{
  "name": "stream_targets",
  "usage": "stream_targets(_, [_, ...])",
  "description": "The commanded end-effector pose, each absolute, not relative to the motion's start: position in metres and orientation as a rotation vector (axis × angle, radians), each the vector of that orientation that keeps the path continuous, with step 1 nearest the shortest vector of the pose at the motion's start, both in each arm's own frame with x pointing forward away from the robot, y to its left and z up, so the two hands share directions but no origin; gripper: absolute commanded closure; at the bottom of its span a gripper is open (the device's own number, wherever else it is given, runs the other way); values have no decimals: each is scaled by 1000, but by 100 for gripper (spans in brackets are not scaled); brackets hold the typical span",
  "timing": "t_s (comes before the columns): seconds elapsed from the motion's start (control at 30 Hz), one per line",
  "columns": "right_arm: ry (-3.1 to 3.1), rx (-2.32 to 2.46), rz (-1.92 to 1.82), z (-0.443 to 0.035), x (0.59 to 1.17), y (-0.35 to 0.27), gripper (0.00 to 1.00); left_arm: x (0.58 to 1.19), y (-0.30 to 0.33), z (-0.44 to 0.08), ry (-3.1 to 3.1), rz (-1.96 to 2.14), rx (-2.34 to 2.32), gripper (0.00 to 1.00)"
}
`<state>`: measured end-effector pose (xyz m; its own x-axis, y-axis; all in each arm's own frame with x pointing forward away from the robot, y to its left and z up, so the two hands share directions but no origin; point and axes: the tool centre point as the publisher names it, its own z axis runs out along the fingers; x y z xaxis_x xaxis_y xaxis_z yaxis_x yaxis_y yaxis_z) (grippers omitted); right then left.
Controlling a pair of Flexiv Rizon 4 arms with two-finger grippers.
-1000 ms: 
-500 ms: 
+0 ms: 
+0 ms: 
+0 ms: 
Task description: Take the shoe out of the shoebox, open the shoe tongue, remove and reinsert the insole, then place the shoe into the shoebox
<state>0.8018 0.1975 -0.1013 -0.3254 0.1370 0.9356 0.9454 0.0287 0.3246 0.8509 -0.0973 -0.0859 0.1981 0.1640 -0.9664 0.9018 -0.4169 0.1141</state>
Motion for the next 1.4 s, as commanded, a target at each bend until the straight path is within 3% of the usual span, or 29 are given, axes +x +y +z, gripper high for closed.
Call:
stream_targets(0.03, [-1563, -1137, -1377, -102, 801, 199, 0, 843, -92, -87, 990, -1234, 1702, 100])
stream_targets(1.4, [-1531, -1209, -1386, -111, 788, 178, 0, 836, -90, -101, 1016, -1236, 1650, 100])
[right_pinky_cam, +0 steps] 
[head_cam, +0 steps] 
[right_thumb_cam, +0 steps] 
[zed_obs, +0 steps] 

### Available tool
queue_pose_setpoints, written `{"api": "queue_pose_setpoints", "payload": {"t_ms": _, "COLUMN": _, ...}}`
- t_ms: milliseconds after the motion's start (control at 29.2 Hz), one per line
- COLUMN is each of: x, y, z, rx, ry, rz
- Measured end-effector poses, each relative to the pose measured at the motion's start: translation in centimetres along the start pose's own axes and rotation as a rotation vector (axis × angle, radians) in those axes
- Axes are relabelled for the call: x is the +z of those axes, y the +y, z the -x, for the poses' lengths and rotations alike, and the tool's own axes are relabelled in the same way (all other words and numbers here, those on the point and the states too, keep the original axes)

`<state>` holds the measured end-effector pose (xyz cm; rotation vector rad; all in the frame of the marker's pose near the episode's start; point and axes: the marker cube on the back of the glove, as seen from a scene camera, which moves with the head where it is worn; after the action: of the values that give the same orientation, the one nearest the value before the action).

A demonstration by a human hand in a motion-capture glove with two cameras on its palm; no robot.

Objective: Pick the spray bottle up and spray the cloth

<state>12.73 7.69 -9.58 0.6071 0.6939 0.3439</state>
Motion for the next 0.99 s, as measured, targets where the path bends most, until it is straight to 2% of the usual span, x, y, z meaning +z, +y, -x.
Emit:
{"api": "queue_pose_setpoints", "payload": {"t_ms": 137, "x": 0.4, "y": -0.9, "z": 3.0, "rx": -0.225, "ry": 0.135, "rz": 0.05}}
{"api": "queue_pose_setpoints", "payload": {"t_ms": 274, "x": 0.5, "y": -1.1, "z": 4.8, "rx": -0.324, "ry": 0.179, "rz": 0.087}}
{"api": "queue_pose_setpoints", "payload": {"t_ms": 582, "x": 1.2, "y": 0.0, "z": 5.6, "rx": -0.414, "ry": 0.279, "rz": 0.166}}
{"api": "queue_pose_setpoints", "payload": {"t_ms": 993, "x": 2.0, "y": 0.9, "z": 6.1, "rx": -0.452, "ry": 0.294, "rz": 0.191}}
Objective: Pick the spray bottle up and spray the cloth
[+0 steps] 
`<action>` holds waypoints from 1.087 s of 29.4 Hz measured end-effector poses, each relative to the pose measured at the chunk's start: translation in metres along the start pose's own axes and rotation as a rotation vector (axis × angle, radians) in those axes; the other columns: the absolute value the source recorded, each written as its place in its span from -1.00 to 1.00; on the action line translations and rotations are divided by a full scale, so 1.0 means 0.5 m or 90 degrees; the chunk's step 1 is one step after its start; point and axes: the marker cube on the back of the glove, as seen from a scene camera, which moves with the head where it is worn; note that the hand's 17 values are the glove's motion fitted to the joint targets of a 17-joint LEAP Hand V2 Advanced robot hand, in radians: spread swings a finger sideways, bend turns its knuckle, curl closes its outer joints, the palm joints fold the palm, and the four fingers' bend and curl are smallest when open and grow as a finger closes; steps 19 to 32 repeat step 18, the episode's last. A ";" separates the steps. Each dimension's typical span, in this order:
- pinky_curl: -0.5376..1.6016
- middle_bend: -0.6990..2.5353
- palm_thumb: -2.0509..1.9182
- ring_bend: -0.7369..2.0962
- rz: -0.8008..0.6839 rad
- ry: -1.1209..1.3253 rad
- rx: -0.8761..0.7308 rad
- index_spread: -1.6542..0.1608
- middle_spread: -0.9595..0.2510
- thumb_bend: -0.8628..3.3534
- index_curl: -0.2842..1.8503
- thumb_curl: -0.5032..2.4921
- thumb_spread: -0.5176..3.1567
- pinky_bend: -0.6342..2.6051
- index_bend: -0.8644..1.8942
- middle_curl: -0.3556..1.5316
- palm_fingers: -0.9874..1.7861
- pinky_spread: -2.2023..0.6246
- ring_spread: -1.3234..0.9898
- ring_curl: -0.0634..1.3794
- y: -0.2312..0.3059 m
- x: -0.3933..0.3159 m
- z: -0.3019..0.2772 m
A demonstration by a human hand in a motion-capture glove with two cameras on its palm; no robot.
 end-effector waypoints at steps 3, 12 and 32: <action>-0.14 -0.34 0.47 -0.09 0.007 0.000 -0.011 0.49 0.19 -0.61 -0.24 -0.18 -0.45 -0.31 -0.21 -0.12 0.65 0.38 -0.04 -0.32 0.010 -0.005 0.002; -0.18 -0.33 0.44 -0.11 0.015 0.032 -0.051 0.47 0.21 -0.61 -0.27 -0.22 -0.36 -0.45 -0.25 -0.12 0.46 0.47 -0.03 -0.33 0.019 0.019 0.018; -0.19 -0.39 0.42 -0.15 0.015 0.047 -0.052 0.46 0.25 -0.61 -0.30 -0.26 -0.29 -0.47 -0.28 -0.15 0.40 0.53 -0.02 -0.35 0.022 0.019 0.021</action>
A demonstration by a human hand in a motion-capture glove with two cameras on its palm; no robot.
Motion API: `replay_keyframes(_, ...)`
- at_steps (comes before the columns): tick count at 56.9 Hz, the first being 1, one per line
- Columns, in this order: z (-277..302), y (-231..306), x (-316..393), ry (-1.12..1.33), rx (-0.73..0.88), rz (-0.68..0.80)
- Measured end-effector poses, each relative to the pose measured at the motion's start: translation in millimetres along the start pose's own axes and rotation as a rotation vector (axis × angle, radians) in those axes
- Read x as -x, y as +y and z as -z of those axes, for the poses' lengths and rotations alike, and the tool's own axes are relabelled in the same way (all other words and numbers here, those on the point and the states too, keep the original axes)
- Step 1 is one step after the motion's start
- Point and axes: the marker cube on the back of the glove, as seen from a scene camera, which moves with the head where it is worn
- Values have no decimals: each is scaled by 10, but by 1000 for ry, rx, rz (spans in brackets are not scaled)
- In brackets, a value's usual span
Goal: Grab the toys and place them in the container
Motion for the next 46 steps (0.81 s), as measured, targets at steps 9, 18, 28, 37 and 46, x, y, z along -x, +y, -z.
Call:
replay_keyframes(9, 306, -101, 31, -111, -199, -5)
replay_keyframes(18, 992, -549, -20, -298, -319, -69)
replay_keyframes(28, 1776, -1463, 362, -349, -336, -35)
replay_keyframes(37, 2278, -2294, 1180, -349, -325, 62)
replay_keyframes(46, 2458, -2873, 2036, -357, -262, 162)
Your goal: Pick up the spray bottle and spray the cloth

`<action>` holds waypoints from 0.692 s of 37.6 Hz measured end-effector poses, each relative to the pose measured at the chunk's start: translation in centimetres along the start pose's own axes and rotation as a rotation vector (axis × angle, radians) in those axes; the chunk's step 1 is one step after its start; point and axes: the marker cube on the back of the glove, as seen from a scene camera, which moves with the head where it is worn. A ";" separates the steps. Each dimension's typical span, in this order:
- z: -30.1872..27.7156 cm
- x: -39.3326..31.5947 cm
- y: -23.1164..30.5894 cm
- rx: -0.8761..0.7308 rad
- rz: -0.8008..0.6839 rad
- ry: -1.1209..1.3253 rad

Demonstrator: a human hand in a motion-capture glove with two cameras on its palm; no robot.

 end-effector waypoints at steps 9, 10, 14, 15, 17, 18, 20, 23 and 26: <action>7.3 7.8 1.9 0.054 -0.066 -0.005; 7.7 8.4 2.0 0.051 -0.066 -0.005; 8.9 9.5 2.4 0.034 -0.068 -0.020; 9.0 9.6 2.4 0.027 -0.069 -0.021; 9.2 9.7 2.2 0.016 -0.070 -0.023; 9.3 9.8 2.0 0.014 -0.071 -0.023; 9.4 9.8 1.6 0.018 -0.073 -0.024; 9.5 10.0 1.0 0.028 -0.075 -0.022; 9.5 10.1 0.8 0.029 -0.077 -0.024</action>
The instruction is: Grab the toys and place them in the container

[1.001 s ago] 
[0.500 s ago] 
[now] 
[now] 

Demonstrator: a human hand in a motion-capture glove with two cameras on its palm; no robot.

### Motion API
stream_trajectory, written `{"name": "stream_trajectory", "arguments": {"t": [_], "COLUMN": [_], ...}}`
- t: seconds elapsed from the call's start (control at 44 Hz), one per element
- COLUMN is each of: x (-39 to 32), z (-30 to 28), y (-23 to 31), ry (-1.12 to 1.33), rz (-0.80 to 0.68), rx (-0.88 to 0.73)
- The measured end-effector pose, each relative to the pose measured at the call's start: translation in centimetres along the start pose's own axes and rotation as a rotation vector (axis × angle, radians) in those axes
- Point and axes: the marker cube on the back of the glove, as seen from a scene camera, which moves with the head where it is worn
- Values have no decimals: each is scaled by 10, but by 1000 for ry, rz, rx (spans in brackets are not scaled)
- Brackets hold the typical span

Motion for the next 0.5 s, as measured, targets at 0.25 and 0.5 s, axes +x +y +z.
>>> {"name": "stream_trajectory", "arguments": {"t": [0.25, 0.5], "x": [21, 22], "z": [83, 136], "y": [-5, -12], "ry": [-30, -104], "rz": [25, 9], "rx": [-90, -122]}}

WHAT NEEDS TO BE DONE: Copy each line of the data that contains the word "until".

YOUR RESPONSE:
Motion for the next 1.4 s, as commanded, a target at each bend until the straight path is within 3% of the usual span, or 29 are given, axes +x +y +z, gripper high for closed.
Motion for the next 0.99 s, as measured, targets where the path bends most, until it is straight to 2% of the usual span, x, y, z meaning +z, +y, -x.

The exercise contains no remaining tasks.